The iPod Killer

Apple CEO Steve Jobs made another one of his grand pronouncements yesterday and he seems to have left everyone very unhappy.

Except his customers.

Internet streamers thought this was going to be the moment that Jobs would build digital Internet capabilities into the iPod.

Radio broadcasters may not have said it aloud, but some were hoping that if that happened maybe somehow, some way HD radio might make the cut.

Jobs, the caretaker of cool, has once again taken a pass on all types of "radio".

This doesn't mean that future iPods might not have Internet streaming capabilities, but it's not a lock right now.

Not a lock because, to be frank, Internet streaming isn't in Apple's best business interest.

Jobs' core business is being a record tycoon.

Kidding -- kind of.

We all know his business -- selling devices and computers, but Jobs has fashioned himself into becoming a record poo bah. He's already a Pixar genius and a computer pioneer.

Radio is not cool.

And Internet streaming is not a great benefit to Apple's iTunes online mega store. You must remember that iTunes does have Internet radio capabilities but it's almost a throw away.
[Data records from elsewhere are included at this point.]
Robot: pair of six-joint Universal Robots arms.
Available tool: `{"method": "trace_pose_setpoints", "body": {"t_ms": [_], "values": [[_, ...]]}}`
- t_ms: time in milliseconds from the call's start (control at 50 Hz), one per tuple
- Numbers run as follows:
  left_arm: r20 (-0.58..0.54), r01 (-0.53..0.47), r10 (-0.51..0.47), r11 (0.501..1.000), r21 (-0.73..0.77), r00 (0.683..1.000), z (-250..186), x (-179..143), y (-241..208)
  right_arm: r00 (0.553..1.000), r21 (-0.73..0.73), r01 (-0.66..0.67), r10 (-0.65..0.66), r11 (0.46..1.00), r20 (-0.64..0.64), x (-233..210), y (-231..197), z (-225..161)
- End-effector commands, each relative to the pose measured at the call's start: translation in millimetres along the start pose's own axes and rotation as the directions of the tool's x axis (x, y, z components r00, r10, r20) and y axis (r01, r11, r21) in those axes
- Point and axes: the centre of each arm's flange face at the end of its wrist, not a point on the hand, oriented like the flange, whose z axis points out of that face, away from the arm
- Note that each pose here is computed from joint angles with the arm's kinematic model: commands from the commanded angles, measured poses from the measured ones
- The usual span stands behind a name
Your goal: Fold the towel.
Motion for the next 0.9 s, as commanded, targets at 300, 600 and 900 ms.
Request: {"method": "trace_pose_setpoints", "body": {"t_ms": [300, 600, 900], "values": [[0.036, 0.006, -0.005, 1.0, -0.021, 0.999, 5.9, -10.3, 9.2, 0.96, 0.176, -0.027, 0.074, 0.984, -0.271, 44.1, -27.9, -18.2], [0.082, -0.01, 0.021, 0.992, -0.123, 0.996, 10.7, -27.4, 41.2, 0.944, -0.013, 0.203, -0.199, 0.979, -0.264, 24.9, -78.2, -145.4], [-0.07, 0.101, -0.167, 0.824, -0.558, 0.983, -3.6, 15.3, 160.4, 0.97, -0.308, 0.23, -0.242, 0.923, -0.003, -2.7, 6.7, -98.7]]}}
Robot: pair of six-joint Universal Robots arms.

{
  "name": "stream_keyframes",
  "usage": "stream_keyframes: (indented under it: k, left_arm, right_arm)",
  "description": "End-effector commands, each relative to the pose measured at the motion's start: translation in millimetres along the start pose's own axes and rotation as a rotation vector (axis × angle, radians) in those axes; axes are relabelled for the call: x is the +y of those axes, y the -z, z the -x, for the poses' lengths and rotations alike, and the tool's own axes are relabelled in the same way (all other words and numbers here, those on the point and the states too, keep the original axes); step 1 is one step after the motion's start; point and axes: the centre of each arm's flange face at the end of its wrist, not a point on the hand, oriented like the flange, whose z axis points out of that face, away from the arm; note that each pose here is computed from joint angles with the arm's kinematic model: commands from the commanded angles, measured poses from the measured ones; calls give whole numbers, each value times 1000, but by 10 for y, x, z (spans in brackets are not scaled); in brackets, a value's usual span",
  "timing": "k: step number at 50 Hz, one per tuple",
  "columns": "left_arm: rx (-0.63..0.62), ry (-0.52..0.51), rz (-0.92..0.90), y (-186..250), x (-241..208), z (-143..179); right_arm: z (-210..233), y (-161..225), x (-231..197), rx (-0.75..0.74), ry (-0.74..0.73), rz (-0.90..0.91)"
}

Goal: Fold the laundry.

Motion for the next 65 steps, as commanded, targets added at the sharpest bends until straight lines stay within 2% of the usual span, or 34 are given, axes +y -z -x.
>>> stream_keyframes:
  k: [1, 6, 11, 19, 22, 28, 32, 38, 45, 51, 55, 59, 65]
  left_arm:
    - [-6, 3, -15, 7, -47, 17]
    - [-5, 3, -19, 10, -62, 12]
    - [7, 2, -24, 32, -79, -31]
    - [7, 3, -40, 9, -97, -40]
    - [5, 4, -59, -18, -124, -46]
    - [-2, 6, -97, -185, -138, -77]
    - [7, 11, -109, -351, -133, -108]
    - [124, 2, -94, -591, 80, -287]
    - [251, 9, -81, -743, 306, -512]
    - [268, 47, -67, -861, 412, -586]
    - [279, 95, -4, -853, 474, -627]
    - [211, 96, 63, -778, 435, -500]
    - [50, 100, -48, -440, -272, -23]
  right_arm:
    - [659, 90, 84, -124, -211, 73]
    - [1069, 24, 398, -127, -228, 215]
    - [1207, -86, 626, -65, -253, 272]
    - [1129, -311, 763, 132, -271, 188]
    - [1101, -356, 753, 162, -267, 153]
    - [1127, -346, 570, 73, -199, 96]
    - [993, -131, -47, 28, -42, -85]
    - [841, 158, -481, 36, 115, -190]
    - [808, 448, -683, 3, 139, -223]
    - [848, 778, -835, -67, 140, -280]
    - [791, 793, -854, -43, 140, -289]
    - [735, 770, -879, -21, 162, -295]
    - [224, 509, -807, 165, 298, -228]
And the rest of us in the music media business?

We're looking in the wrong places.

Until WiFi or WiMax is everywhere, Internet streaming on a portable device is a nonstarter for iPod type devices. So there's no rush for Jobs.

Sony, the Walkman people, are hopelessly out of the picture.

Microsoft's Zune is a joke -- a bulky imitation of an iPod.

Don't get me started on subscription music services. We already have Rhapsody for what its worth and Columbia co-president Rick Rubin was quoted in the Sunday New York Times Magazine (cover story) on how a model that charges $19.95 a month for everything you can eat -- I mean, listen to -- would kill the iPod.

Not so fast. This next generation doesn't like to pay for what they can steal for free.

The iPod killer doesn't mean trying to design a better mouse trap -- so to speak. It's inventing a device that is not the iPod.


I believe radio, and even 24-hour streaming stations will have a hard time keeping up with an attention-deprived youth audience that toggles between songs on their iPods before they are over.

Even 60 Minutes founder Don Hewitt wants to do a show more like 60 Seconds with concessions to this generation's attention deficit.

So, what to do if you can't spend all your time and money trying to beat Apple?

Build a portable TiVo.

Build a device that could be both Live (where available) and time-delayed.

Live to bring you Internet streams when you are near WiFi. But this alone is not going to sell devices.

Time-delayed because I feel that the young people will crave downloadable content. Podcasts, if you will, with music programming once royalty issues can be resolved. They may want "shows" that are 10 or 15 minutes long. Maybe personalities they follow for a few minutes every day. Niche content and the like.

Terrestrial radio doesn't get on this new device unless and until it forms a skunk works with young people and lets them develop new content for distribution.

The point is that we don't need another iPod when the ones we have are making us happy.


We need to build a new device to handle the content that radio people are going to create aimed at a new generation. We'll deliver it daily. We'll make it addictive. We'll add music as soon as we can work out the royalties.

This device is going to be popular because it cooperates with the inevitable which is -- consumers will choose their entertainment from a vast world of possibilities and consume it at will -- in short stretches.

The first models will dock to load and work at WiFi locations.

Of course, Apple could build all these things into iPod and iTunes now.

Agree or not, let's agree on this.


Short and sweet.


Spread virally.

That's the future and radio can have that future in a different model that takes it away from the terrestrial chains that prevent it from getting started.